* TASK GOAL *
When a line of the entries contains "blue", please list that line.

* STUDY MATERIAL *

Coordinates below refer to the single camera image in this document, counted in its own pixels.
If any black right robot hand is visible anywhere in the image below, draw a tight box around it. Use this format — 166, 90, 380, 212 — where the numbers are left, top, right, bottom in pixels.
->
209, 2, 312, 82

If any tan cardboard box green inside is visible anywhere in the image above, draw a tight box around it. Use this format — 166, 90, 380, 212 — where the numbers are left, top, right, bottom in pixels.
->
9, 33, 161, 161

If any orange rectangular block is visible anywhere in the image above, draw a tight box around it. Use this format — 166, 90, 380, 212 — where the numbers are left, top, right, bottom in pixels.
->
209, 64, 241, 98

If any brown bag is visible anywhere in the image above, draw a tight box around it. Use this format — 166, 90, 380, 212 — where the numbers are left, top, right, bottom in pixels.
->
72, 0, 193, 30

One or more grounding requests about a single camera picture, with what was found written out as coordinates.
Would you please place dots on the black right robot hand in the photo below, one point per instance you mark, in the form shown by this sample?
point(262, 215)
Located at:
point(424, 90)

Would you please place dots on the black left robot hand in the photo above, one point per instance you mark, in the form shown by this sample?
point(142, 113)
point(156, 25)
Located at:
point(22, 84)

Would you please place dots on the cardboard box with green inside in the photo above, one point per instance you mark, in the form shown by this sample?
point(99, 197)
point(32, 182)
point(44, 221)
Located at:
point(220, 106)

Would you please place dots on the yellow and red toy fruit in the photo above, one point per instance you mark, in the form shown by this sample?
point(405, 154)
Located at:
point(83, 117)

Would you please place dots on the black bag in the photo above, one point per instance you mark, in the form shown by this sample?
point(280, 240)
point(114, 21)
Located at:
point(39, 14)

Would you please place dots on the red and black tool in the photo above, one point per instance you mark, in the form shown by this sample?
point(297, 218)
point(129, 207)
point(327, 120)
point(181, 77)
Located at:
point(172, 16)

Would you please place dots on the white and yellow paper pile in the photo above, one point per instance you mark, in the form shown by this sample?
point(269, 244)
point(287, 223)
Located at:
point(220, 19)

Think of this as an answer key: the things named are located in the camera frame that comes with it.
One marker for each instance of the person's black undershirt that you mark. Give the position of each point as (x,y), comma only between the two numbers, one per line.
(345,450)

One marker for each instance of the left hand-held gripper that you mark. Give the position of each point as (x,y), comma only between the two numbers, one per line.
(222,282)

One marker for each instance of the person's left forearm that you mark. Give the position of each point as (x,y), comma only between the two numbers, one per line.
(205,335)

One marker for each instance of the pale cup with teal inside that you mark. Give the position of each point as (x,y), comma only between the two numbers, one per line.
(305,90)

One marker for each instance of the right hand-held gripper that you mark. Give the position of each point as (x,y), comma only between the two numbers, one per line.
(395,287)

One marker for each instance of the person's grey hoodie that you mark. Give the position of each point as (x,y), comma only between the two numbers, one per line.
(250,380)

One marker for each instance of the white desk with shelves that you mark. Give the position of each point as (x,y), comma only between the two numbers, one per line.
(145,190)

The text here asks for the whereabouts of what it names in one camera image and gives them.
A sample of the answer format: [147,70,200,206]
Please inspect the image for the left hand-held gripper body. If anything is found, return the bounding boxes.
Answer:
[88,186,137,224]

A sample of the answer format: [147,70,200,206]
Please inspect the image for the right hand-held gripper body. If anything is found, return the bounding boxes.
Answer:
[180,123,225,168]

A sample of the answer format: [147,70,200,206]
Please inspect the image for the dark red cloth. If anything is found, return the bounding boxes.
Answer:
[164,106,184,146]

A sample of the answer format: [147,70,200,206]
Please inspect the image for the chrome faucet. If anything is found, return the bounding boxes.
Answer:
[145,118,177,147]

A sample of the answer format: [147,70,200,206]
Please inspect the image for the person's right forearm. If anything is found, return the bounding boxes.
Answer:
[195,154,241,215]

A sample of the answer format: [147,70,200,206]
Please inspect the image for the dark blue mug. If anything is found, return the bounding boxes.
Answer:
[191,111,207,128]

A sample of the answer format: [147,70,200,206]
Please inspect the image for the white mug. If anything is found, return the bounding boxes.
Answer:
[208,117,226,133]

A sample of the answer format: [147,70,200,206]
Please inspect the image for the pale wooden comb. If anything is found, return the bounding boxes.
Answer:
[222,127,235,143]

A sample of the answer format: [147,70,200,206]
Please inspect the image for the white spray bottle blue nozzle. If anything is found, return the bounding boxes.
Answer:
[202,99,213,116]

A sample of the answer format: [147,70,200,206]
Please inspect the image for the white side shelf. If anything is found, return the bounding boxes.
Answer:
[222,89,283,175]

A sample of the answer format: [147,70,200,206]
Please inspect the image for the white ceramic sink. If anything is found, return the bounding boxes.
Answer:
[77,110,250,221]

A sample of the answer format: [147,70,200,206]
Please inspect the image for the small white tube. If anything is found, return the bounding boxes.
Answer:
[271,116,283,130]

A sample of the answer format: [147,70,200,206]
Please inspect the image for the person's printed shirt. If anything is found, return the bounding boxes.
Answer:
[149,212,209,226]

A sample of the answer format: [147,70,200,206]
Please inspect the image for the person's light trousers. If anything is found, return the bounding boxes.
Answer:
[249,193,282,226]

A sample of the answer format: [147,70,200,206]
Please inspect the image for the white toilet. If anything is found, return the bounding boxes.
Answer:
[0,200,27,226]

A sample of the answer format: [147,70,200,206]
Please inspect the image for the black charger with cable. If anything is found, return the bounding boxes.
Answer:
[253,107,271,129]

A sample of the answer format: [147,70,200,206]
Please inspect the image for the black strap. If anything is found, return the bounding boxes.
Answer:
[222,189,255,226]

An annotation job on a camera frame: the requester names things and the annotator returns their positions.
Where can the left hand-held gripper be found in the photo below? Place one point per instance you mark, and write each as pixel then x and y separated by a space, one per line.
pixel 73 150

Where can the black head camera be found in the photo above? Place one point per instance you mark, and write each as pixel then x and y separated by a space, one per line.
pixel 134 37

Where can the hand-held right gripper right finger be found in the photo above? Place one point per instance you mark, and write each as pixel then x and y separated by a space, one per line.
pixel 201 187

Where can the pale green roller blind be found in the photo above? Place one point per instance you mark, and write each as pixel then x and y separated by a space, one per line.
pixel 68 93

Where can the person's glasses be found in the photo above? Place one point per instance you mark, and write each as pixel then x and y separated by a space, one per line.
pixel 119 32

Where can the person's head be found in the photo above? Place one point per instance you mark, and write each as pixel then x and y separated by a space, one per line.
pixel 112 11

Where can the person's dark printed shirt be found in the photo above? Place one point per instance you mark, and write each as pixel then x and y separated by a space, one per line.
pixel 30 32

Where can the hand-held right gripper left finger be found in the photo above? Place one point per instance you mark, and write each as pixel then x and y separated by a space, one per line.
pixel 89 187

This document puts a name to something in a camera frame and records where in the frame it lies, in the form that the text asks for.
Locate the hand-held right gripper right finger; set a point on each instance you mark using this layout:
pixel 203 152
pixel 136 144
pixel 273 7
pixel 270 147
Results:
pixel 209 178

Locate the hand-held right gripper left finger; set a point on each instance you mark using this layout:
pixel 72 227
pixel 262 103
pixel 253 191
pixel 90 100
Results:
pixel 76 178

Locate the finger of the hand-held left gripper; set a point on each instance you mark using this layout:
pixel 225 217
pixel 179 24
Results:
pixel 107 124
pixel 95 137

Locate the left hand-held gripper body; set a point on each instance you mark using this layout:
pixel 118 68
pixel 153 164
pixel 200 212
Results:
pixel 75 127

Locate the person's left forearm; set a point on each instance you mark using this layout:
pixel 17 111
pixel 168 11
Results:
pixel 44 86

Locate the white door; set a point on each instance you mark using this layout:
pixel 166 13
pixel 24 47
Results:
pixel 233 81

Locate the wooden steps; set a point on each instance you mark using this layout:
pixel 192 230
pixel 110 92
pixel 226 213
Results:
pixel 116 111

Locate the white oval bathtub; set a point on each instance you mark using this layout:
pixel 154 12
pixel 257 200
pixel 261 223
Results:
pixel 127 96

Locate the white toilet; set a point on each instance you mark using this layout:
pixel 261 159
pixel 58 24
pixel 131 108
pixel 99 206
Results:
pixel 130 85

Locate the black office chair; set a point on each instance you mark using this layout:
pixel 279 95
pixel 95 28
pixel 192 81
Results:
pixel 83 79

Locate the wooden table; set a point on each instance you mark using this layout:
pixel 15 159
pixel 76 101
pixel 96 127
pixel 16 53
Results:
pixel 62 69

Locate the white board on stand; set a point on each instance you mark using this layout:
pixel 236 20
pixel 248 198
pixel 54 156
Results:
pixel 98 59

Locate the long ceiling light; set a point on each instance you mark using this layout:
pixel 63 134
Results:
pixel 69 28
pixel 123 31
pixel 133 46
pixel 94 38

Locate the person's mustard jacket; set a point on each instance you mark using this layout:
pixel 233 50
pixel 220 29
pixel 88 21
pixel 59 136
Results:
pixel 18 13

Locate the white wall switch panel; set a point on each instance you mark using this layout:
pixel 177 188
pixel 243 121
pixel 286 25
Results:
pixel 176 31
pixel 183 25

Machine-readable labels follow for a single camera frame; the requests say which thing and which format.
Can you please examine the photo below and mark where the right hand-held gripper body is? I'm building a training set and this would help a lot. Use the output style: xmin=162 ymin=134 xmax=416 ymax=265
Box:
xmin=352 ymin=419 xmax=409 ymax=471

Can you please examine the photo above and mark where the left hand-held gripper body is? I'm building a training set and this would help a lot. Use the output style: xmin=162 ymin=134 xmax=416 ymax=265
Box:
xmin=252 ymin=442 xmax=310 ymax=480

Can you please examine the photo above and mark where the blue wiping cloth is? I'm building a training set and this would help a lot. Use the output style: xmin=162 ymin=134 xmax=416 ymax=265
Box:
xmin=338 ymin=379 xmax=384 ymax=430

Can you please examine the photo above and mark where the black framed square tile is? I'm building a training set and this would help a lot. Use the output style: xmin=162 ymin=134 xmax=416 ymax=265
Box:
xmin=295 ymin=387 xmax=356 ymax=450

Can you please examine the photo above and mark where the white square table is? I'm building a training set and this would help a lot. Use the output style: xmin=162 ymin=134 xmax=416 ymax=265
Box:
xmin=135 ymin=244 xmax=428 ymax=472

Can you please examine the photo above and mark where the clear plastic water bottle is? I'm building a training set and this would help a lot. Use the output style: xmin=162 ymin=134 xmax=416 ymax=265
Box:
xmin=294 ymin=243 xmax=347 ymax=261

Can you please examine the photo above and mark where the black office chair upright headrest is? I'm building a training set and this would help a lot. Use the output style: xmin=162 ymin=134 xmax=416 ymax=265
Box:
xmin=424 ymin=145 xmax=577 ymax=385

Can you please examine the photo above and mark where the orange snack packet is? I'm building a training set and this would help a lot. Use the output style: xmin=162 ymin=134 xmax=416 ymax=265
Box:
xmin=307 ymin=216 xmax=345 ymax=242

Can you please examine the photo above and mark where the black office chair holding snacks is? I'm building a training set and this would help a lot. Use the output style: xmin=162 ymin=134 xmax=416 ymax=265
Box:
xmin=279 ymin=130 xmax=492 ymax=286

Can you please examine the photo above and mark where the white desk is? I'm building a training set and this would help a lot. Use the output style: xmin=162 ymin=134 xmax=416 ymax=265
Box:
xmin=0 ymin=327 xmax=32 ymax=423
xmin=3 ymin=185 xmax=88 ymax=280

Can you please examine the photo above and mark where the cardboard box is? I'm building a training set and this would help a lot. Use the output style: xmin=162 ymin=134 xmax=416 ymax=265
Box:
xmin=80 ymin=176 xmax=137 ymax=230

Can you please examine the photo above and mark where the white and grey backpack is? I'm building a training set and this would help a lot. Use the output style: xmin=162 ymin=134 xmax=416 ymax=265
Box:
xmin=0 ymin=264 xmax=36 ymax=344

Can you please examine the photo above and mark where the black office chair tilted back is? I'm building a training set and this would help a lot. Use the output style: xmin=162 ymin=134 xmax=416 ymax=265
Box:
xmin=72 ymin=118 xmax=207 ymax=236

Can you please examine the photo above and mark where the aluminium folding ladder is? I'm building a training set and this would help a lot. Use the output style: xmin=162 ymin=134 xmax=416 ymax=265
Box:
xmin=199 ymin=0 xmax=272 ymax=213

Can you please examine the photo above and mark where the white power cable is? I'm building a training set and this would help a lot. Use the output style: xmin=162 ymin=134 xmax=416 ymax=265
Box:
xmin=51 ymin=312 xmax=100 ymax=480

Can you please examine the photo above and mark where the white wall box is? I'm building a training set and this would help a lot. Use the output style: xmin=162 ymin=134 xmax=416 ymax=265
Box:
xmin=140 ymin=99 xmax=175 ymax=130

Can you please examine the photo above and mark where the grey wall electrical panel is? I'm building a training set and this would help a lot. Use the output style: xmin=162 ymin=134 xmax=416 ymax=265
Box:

* PROBLEM SOLUTION *
Please inspect the image for the dark blue mug. If anything is found, return the bounding boxes.
Please inspect the image for the white spray bottle blue nozzle. If anything is found, return the bounding boxes.
Can you please examine the photo above and mark where the blue wiping cloth is? I'm building a training set and this would help a lot. Use the output style: xmin=162 ymin=134 xmax=416 ymax=265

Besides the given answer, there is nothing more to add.